**Your task**
Write out the data word for word and omit every picture.

-----

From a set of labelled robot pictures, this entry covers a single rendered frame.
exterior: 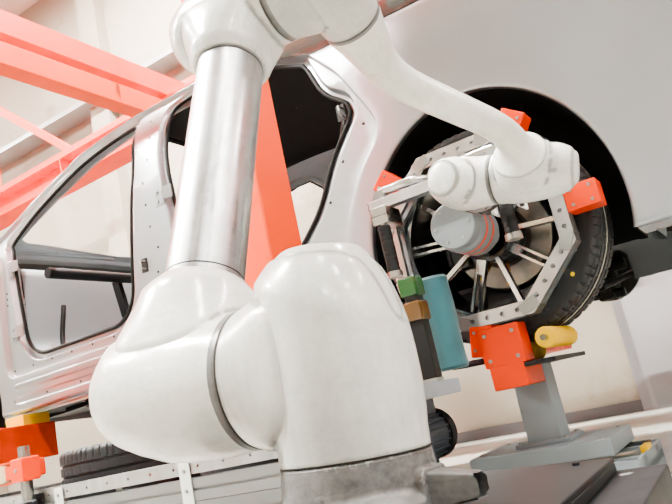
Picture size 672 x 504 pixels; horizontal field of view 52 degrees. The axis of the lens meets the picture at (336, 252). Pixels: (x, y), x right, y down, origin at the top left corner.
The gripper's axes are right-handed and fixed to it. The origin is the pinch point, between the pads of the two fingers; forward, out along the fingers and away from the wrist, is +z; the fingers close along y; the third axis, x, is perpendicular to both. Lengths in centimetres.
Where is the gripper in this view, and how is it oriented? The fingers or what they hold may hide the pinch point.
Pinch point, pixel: (509, 206)
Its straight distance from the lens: 176.9
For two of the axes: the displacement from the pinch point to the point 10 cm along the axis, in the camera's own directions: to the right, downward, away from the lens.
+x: -2.0, -9.5, 2.2
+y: 8.2, -2.9, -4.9
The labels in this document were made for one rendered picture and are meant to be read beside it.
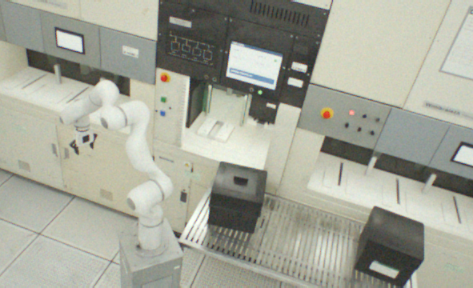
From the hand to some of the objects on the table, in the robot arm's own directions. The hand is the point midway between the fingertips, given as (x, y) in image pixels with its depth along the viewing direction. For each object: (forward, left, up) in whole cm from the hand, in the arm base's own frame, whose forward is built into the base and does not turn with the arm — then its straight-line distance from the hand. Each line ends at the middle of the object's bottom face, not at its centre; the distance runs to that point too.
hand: (84, 150), depth 225 cm
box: (+136, -114, -25) cm, 179 cm away
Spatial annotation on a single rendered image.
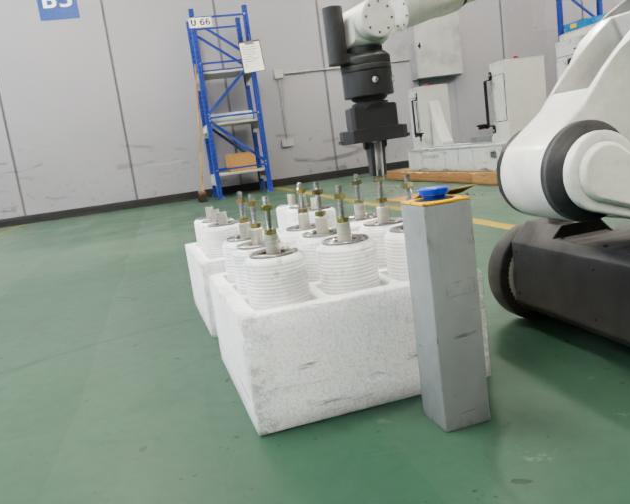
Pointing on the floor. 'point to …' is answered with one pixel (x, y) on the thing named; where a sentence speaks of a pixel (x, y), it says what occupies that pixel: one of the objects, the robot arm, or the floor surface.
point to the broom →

-----

**Answer to this task**
From a set of labelled robot pictures, this entry covers a single rendered frame.
exterior: 
Picture size 672 x 504 pixels; horizontal field of view 52 degrees. The axis of the lens meets the picture at (336, 252). Pixels: (x, y), x right, y down, origin at the top left corner.
The gripper's axes are right-handed and fixed to it. The origin is the pinch point, between the pads of the two fingers; forward, out along the fingers and away from the wrist, is +z; the fingers close along y; the third axis, x, is perpendicular to both. Lengths in centimetres.
Where is the gripper in this view, and how is it oriented? The fingers or what they hold may hide the pinch point.
Pinch point, pixel: (509, 206)
Its straight distance from the lens: 176.9
For two of the axes: the displacement from the pinch point to the point 10 cm along the axis, in the camera's own directions: to the right, downward, away from the lens.
+x: -2.0, -9.5, 2.2
+y: 8.2, -2.9, -4.9
The labels in this document were made for one rendered picture and are meant to be read beside it.
From the hand to some of the objects on the table, in the robot arm's own directions. The hand is the point midway between the fingertips, given as (x, y) in image pixels with its depth along the viewing direction. For each object: (forward, left, up) in whole cm from the hand, in the arm base's own frame, whose forward is built into the base and does not turn with the arm — then its straight-line distance from the hand. Each line ends at the middle of the object's bottom face, not at its centre; the distance runs to that point too.
hand: (84, 150), depth 225 cm
box: (+136, -114, -25) cm, 179 cm away
Spatial annotation on a single rendered image.
Pointing on the floor. 'point to …' is answered with one pixel (x, y) on the thing named; where a sentence speaks of a pixel (x, y), it says what occupies that pixel: one of the objects, the robot arm, or the floor surface.
point to the broom →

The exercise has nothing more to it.